Isso, também, pode estar associado a um desejo elevado por contato corporal não sexual, sentimentos de afeição e empatia pelas pessoas ao redor e um desejo maior de se comunicar. O reprocessamento de memórias traumáticas induzido por MDMA e o envolvimento emocional com processos terapêuticos, também são entendidos como mecanismos centrais para o tratamento do transtorno de estresse pós-traumático (TEPT). 

Uma investigação recente sobre as experiências subjetivas de pacientes submetidos a tratamentos com vários psicodélicos identificou alguns fenômenos sobrepostos de potencial significância terapêutica. Quinze estudos foram analisados, incluindo 178 pacientes que sofrem de vários transtornos psiquiátricos, incluindo ansiedade, depressão, transtornos alimentares, TB, TEPT e transtornos por uso de substâncias (TUS). 

As substâncias incluíam psilocibina, LSD, ibogaína, ayahuasca, cetamina e MDMA. Fenômenos subjetivos importantes que os pacientes vivenciaram, clinicamente e pessoalmente, foram insights, autopercepção alterada, maior conectividade, experiências transcendentais e um espectro emocional expandido. 

Outro estudo que investigou experiências negativas sob psilocibina em usuários recreativos apontou que 39% classificaram-na entre as cinco experiências mais desafiadoras de sua vida e 11% colocaram a si mesmos ou a outros em risco de danos físicos. 

No entanto, 84% relataram ainda ter se beneficiado da experiência.
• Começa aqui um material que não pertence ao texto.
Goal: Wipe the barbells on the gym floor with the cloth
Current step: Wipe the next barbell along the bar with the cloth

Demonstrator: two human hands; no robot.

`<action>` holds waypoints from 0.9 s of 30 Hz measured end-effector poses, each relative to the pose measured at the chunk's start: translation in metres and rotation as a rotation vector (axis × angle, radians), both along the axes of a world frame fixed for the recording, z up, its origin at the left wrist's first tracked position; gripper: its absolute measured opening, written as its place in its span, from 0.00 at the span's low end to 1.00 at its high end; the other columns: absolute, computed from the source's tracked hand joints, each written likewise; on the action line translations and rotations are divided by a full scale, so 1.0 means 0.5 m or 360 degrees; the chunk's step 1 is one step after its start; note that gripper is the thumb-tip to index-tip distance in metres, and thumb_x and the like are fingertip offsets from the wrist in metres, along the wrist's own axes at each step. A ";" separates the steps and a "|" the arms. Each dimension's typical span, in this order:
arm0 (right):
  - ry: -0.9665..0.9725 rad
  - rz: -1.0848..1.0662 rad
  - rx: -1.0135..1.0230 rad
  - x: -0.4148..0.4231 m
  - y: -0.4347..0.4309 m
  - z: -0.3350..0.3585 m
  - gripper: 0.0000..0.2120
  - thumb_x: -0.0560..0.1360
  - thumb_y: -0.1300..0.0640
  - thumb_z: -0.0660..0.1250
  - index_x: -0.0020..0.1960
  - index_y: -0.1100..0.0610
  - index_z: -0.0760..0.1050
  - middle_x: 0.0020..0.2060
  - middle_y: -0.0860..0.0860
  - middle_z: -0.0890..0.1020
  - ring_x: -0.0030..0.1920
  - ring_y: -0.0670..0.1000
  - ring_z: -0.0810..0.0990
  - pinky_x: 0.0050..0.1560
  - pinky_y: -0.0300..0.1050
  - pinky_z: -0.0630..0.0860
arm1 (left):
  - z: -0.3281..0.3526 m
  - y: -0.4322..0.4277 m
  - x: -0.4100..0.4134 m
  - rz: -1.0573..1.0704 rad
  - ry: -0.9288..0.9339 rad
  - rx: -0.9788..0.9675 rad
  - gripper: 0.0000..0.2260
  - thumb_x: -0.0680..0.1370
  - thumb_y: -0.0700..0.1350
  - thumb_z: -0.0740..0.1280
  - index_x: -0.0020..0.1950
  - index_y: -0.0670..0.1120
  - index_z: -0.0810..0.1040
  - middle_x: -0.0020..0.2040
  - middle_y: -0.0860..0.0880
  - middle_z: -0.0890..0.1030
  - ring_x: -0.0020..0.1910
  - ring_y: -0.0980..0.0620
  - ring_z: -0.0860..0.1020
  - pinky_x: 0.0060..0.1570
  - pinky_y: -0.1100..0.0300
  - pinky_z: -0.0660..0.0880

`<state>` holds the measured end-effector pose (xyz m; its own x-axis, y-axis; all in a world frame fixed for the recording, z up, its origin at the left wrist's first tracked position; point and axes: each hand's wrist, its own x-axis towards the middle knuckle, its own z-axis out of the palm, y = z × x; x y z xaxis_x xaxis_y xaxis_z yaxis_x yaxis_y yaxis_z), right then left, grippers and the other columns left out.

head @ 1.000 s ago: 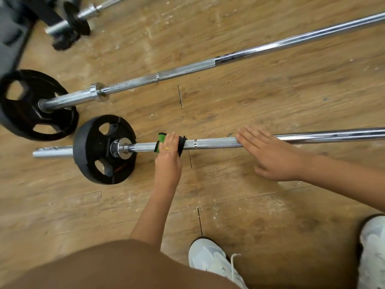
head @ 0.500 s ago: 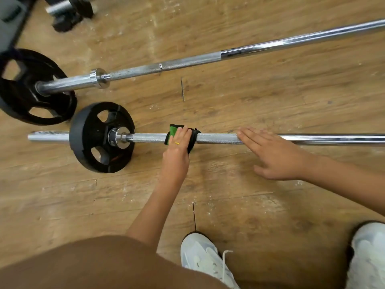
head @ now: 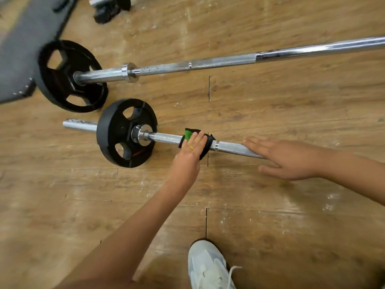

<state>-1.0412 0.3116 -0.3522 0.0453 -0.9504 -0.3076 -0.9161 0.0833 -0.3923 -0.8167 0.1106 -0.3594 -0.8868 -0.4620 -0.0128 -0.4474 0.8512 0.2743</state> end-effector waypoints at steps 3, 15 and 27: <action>-0.0046 0.0048 -0.0033 0.011 -0.024 -0.012 0.41 0.77 0.33 0.45 0.78 0.51 0.28 0.78 0.49 0.34 0.78 0.44 0.35 0.79 0.40 0.46 | 0.007 0.006 0.013 -0.0119 -0.0028 -0.0004 0.34 0.77 0.25 0.58 0.81 0.45 0.59 0.82 0.50 0.57 0.81 0.52 0.52 0.77 0.51 0.56; -0.0037 0.0093 -0.0171 0.020 -0.013 -0.020 0.44 0.74 0.34 0.50 0.80 0.49 0.32 0.78 0.43 0.34 0.77 0.40 0.30 0.74 0.42 0.53 | -0.029 -0.012 0.000 0.0078 0.0211 0.0045 0.28 0.79 0.28 0.60 0.80 0.40 0.62 0.80 0.44 0.62 0.80 0.46 0.57 0.76 0.64 0.48; 0.0108 0.0050 -0.0387 0.047 0.013 -0.050 0.42 0.74 0.39 0.54 0.82 0.58 0.47 0.81 0.52 0.50 0.81 0.51 0.46 0.71 0.47 0.62 | 0.010 -0.053 0.010 -0.0035 -0.0072 0.0000 0.22 0.85 0.40 0.56 0.80 0.40 0.60 0.81 0.44 0.60 0.81 0.47 0.55 0.78 0.47 0.51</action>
Além disso, com MDMA, experiências ruins são relatadas, especialmente, em doses mais altas, por exemplo, na forma de alterações de julgamento, experiências avassaladoras ou sentimentos de dissolução total. 

Uma investigação sobre os potenciais efeitos a longo prazo dos psicodélicos (LSD, psilocibina, mescalina, peiote) após uso não médico em 21.967 indivíduos não mostrou aumento do risco ao longo da vida, para a ocorrência de transtornos psiquiátricos. 
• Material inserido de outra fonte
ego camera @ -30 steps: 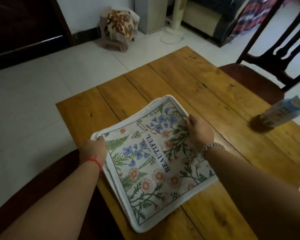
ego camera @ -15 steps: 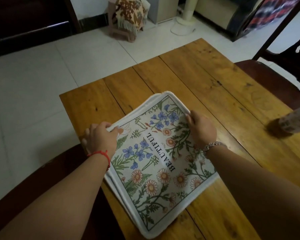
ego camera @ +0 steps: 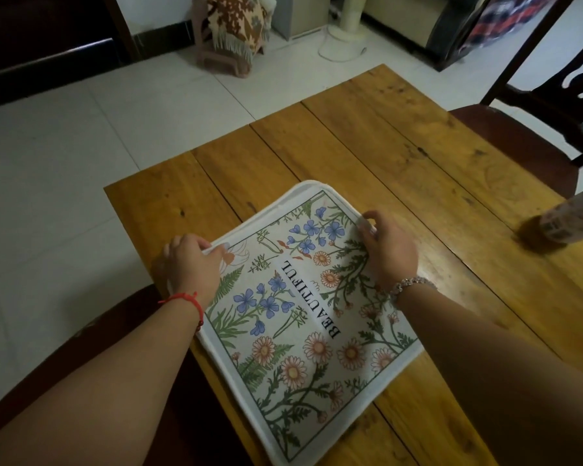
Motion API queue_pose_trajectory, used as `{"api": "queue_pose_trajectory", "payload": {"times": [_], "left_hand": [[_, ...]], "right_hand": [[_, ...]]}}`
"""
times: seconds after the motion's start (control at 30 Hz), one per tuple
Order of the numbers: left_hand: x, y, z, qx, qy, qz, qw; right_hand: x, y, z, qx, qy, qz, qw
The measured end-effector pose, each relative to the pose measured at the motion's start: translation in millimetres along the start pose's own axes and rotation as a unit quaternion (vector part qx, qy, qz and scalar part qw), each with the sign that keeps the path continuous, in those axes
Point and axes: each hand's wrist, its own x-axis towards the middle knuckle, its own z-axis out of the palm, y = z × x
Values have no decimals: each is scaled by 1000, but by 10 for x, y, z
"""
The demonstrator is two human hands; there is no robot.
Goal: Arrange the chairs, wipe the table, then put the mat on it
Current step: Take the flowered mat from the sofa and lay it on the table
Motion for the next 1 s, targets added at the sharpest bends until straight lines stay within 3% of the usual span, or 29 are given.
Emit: {"api": "queue_pose_trajectory", "payload": {"times": [0.27,0.4,0.5,0.7,1.0], "left_hand": [[99,129,-14,-33,-1,79,996],[203,449,-94,-112,-80,99,985],[288,840,-49,-137,-114,127,976],[483,1729,405,-182,-148,143,961],[745,2531,1287,-206,-176,122,955]], "right_hand": [[-24,-27,3,35,70,32,996],[84,-36,-244,115,36,70,990],[295,40,-508,120,63,90,987],[1072,396,-1052,134,119,111,977],[2139,1107,-1290,87,135,94,983]]}}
Além disso, grandes estudos populacionais encontraram no uso de psicodélicos associado, a redução do sofrimento psicológico, depressão, menores chances de prisões criminais, menores chances de transtorno por uso de opiáceos (apenas psilocibina), menores chances de doenças cardíacas e diabetes e menores chances de sobrepeso. 
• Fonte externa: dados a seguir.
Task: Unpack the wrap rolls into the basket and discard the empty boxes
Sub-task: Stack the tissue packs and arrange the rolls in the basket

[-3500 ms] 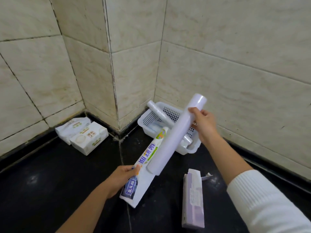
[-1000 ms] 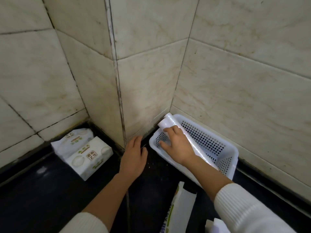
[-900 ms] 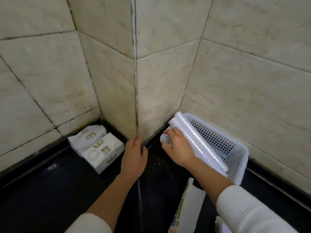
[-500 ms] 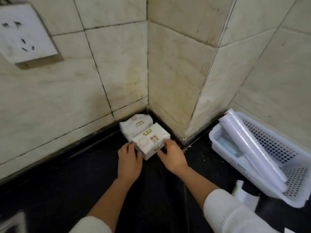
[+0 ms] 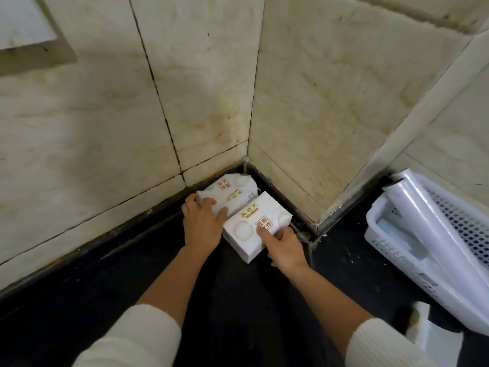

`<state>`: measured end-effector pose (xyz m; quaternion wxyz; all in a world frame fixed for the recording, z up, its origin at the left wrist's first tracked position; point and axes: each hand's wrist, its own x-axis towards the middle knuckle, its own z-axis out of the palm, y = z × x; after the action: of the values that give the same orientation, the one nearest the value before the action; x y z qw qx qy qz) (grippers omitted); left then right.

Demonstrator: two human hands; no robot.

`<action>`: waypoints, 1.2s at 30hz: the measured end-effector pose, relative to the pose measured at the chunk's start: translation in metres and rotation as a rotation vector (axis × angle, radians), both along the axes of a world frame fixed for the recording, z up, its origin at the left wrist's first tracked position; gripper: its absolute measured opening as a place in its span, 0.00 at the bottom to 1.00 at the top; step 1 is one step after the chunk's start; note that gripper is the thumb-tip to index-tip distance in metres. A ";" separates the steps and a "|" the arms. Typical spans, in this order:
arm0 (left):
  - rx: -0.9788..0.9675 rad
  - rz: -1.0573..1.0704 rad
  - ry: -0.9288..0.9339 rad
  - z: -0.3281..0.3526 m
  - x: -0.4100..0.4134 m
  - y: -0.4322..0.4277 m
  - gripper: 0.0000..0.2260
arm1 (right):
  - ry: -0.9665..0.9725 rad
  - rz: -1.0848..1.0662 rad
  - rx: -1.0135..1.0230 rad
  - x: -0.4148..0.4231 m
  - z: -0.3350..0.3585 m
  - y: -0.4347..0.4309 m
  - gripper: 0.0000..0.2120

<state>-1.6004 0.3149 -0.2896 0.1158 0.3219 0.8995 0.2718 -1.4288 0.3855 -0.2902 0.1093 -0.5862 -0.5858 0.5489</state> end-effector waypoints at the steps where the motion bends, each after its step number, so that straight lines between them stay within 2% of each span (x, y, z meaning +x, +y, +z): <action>1: 0.020 0.014 -0.001 -0.001 -0.001 0.002 0.15 | 0.000 0.003 -0.001 0.001 -0.001 0.000 0.28; 3: 0.052 0.032 -0.026 -0.001 -0.002 0.006 0.10 | 0.009 0.002 0.001 0.001 -0.001 0.001 0.28; 6: 0.096 0.046 -0.069 0.001 0.000 0.008 0.08 | 0.012 -0.002 0.009 0.000 -0.001 0.001 0.27; 8: 0.095 0.030 -0.092 0.002 0.002 0.009 0.13 | 0.006 0.005 0.018 0.000 0.000 0.000 0.25; 11: -0.005 0.015 -0.128 0.002 0.000 0.011 0.22 | -0.006 0.016 0.027 0.000 0.000 0.000 0.24; 16: -0.164 -0.001 -0.113 0.010 -0.003 0.022 0.14 | -0.019 0.043 0.031 0.001 0.004 -0.001 0.23; 18: -0.172 0.006 -0.109 0.012 -0.003 0.022 0.13 | -0.017 0.056 0.028 0.002 0.006 -0.001 0.23; 20: -0.093 0.032 -0.125 0.015 -0.002 0.020 0.12 | -0.014 0.046 0.030 0.002 0.008 -0.001 0.22; 25: 0.264 0.127 -0.164 0.041 0.000 0.010 0.09 | 0.039 -0.030 0.021 -0.005 0.015 -0.005 0.22; 28: 0.407 0.100 -0.139 0.056 0.001 0.006 0.09 | 0.092 -0.072 -0.003 -0.019 0.020 -0.003 0.21; 32: 0.487 0.079 -0.078 0.065 0.001 0.006 0.08 | 0.127 -0.090 -0.017 -0.046 0.026 0.007 0.15; 36: 0.474 0.046 -0.052 0.059 0.003 0.013 0.08 | 0.151 -0.109 -0.028 -0.067 0.029 0.021 0.16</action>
<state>-1.5978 0.3282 -0.2309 0.0540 0.3126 0.8142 0.4863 -1.4955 0.4060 -0.2610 0.1747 -0.5758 -0.5353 0.5928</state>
Deve-se notar, ainda, que os psicodélicos têm uma potência sugestiva notável. Não apenas em usuários não médicos, mas também em pacientes, pesquisadores e clínicos, eles podem evocar fortes vieses de expectativa, maior sugestionabilidade e idealização. Este último também é ilustrado pela crescente popularização dessas substâncias entre vários grupos. 

Como os resultados dos tratamentos antidepressivos, atualmente disponíveis, são limitados, e partes da indústria farmacêutica se retirou do desenvolvimento de medicamentos psicofarmacológicos, a demanda por terapias inovadoras é alta e crescente. 

Psicodélicos e psicoterapia assistida por psicodélicos oferecem abordagens novas e promissoras para pesquisa e tratamentos clínicos em psiquiatria. Apesar de limitações, como efeitos de expectativa e desmascaramento funcional, um número crescente de estudos de pequeno e médio porte mostram efeitos encorajadores em transtornos psiquiátricos como TB, TEPT e depressão unipolar. 

A terapia com psilocibina, que normalmente inclui a psicoterapia emparelhada com uma ou duas administrações do agonista do receptor 5HT2A e da droga psicodélica psilocibina, é um tratamento promissor para uma variedade de condições de saúde mental, incluindo transtorno depressivo maior e depressão unipolar resistente ao tratamento, TB,  TUS e depressão e ansiedade secundárias a uma doença médica grave como câncer e HIV. 

A psilocibina também demonstrou induzir melhorias duradouras no bem-estar em humanos saudáveis. A investigação e o monitoramento da ocorrência de sintomas maníacos devem ser uma prática padrão em todos os estudos psicodélicos em populações clínicas. 

Juntas, essas descobertas sugerem que a terapia com psilocibina pode ter efeitos benéficos para os sintomas depressivos no TB, bem como para os impactos na qualidade de vida e transtornos comórbidos por uso de substâncias, que são muito comuns e debilitantes nessa população.

Referências

MORTON, Emma et al. Risks and benefits of psilocybin use in people with bipolar disorder: An international web-based survey on experiences of ‘magic mushroom’consumption. Journal of Psychopharmacology, v. 37, n. 1, p. 49-60, 2023.